Prompt:
Repeat word for word everything from the line containing "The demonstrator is" to the end of the listing, first and last lines included, and only that.

Information supplied:
# # # #

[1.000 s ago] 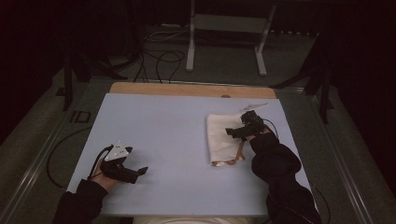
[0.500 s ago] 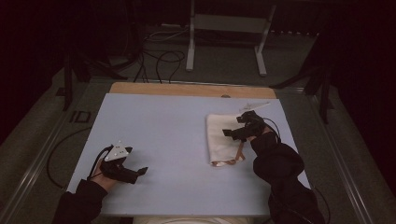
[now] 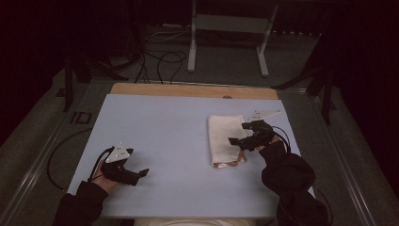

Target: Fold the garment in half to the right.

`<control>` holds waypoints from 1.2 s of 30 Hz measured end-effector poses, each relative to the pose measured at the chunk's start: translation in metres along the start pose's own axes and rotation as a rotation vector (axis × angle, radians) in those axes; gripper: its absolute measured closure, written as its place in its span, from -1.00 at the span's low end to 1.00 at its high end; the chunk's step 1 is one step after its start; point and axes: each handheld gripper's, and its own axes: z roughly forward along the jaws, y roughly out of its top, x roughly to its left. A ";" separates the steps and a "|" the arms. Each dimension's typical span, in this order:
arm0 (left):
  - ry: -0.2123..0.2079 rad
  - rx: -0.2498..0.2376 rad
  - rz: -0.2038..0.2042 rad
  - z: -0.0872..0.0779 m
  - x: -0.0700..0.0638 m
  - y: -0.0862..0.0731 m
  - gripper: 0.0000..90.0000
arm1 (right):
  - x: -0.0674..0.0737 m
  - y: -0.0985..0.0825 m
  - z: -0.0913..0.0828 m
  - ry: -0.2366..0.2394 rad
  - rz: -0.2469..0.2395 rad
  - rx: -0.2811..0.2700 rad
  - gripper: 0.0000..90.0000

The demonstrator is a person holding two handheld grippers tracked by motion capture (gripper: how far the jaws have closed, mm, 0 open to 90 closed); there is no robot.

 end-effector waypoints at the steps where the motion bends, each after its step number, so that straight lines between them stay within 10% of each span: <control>1: 0.001 0.001 0.001 0.000 0.000 0.000 -1.00 | 0.001 -0.002 -0.002 -0.003 0.003 -0.001 -0.80; 36: -0.002 0.000 0.000 -0.004 0.002 -0.001 -1.00 | 0.026 -0.102 -0.031 -0.035 0.080 -0.004 -0.80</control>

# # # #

Result for this exercise:
The demonstrator is a person holding two handheld grippers tracked by motion capture (gripper: how far the jaws have closed, mm, 0 open to 90 closed); there is no robot.

 end-effector waypoints at the steps where the motion bends, each after its step number, so that straight lines between them stay within 10% of each span: <control>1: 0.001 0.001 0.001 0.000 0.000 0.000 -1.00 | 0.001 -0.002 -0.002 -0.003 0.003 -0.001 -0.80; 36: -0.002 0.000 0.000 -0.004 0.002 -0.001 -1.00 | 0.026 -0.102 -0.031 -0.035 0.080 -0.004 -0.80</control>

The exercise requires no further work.